Each line of the data below containing "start" needs to be listed.

*** Collected data ***

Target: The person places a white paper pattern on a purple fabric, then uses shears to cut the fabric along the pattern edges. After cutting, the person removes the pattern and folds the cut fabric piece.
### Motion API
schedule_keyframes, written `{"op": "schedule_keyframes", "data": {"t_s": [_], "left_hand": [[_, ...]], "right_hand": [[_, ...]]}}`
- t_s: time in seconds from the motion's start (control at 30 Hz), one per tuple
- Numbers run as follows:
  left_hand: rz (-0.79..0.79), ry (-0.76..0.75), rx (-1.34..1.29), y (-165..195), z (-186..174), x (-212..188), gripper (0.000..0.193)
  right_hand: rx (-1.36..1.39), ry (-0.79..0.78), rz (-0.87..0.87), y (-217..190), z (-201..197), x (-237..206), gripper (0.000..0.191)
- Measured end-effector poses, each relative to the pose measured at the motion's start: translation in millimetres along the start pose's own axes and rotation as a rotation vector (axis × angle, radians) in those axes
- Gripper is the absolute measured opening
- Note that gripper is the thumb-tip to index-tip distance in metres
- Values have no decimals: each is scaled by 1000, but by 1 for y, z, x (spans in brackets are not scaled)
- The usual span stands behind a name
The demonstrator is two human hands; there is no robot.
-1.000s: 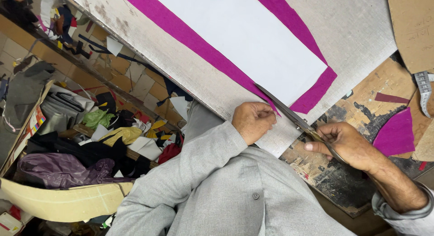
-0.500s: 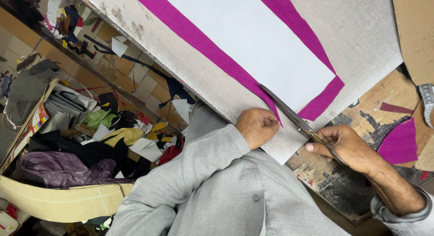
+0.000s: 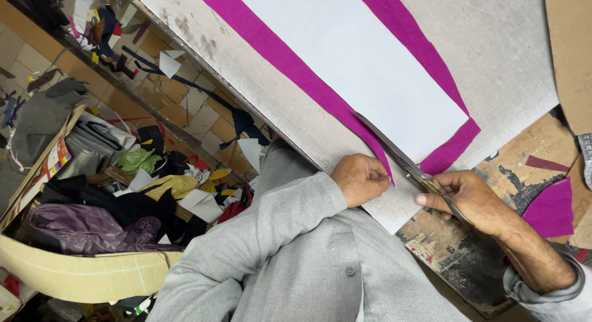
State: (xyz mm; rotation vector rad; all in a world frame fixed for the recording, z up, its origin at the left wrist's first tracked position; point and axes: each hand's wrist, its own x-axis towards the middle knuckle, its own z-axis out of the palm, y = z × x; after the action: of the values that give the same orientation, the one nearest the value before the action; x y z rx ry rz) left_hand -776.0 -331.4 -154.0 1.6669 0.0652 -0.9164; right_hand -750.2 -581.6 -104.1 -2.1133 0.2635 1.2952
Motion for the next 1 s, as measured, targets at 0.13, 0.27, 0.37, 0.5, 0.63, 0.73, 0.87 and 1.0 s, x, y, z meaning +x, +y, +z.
{"op": "schedule_keyframes", "data": {"t_s": [0.13,0.27,0.37,0.5,0.63,0.73,0.87,1.0], "left_hand": [[-5,-19,-19,0,-3,0,20],[15,-8,21,0,-6,0,20],[13,-34,16,-1,-10,0,20],[4,-39,2,1,-13,0,20],[75,-42,53,4,-23,-8,18],[232,203,298,2,-49,-16,12],[825,818,722,-8,-112,-6,14],[966,713,878,-18,-145,-1,26]], "right_hand": [[-11,20,67,-14,5,7,42],[-69,22,153,-26,5,5,47],[-46,19,112,-34,5,4,42],[22,33,85,-45,7,11,35],[-36,13,111,-55,8,15,42],[-28,10,155,-58,5,15,39],[-31,-11,175,-59,3,16,39],[3,-11,167,-58,3,18,34]]}}
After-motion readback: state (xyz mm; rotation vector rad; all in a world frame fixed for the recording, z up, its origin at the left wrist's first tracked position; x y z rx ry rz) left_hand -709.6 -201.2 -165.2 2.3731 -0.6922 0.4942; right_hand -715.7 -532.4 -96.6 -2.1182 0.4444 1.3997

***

▶ [Answer box]
- t_s: time in seconds from the motion's start (control at 30 Hz), one per tuple
- Measured end-effector poses, each relative to the pose measured at the motion's start: translation in millimetres along the start pose's own axes and rotation as a rotation vector (axis × angle, radians) in those axes

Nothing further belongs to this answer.